07 September 2023

An Indirect Estimate Of COVID On The Labor Supply

A new study indirectly estimates the combined impact of long COVID, acute COVID hospitalization for more than week, and COVID deaths, on the U.S. labor supply.

COVID reduced the size of the U.S. labor force by about 500,000 people losing $9,000 of wages each, of which about $8,100 each was from absences after the first week of COVID related sick leave, an average of about 9 more weeks of lost earnings, although like any arithmetic mean, this can probably be broken into a minority who lost much more than ten weeks of work, and a majority who lost significantly less than ten weeks of work.

The abstract and citation for the study are as follows:
We show that Covid-19 illnesses and related work absences persistently reduce labor supply.
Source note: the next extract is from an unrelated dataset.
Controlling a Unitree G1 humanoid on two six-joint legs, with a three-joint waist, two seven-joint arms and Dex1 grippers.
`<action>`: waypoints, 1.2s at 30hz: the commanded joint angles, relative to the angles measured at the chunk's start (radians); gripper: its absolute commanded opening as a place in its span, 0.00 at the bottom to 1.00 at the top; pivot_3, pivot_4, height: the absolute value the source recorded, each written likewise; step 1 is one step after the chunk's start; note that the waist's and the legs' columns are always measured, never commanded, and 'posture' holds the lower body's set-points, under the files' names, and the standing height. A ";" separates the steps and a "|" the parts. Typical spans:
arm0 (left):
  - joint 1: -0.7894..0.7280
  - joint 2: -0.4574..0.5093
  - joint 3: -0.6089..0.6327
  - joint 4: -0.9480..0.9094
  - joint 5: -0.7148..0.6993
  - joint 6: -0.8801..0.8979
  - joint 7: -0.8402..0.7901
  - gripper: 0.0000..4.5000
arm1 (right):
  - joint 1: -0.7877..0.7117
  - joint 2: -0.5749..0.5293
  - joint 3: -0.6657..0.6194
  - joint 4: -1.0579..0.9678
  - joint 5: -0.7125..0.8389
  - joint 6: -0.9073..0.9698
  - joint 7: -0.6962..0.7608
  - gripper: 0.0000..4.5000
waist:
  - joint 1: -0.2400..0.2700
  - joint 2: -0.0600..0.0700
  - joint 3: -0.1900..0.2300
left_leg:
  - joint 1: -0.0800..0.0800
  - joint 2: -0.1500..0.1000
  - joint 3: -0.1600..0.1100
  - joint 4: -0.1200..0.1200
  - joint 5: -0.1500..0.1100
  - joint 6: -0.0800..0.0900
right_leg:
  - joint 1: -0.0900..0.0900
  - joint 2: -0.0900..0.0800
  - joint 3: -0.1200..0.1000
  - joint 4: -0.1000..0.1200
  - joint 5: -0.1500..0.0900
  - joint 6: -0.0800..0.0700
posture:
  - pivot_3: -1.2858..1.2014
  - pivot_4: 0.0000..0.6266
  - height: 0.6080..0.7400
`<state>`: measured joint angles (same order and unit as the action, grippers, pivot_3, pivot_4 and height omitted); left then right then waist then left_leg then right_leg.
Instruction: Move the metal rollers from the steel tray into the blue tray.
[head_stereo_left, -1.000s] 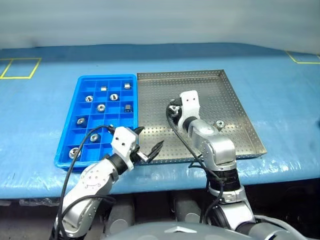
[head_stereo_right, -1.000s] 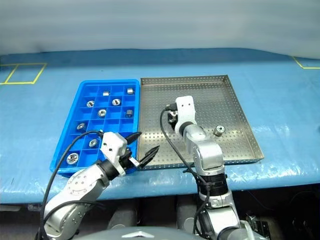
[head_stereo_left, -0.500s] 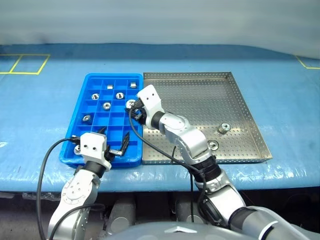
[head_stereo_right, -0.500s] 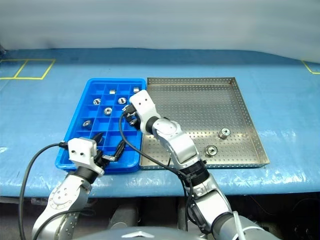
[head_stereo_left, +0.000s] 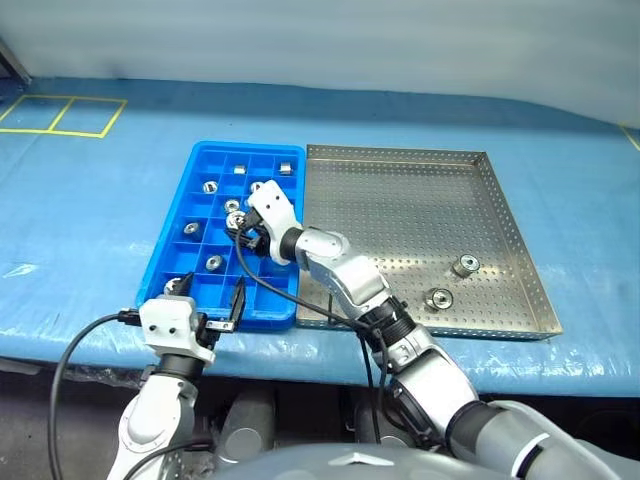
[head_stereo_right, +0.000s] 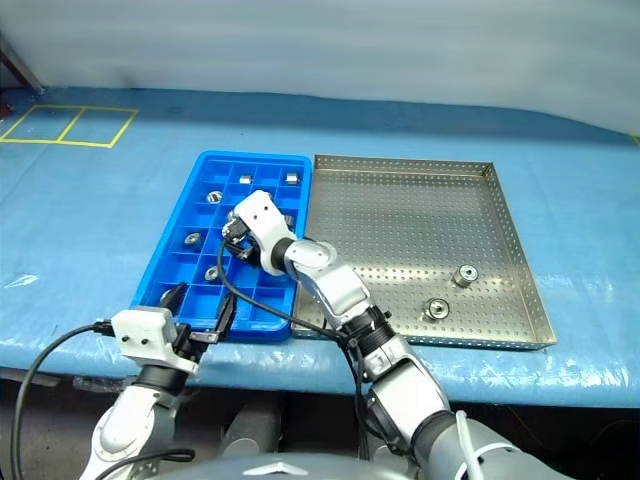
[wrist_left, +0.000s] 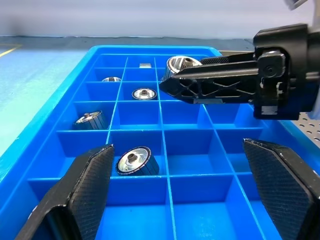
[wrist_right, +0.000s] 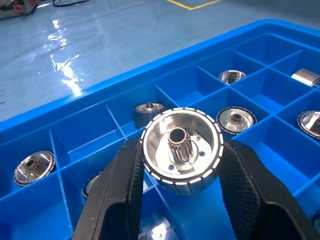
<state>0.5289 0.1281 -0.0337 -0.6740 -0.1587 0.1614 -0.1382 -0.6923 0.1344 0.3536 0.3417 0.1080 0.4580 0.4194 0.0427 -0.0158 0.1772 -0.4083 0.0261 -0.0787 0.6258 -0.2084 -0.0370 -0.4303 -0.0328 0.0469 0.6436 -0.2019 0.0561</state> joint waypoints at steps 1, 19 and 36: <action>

Using an event study, we estimate that workers with week-long Covid-19 absences are 7 percentage points less likely to be in the labor force one year later compared to otherwise-similar workers who do not miss a week of work for health reasons.

Our estimates suggest Covid-19 absences have reduced the U.S. labor force by approximately 500,000 people (0.2 percent of adults) and imply an average labor supply loss per Covid-19 absence equivalent to $9,000 in forgone earnings, about 90 percent of which reflects losses beyond the initial absence week.
Gopi Shah Goda and Evan J. Soltas, "The impacts of Covid-19 absences on workers" 222 Journal of Public Economics 104889 (June 2023).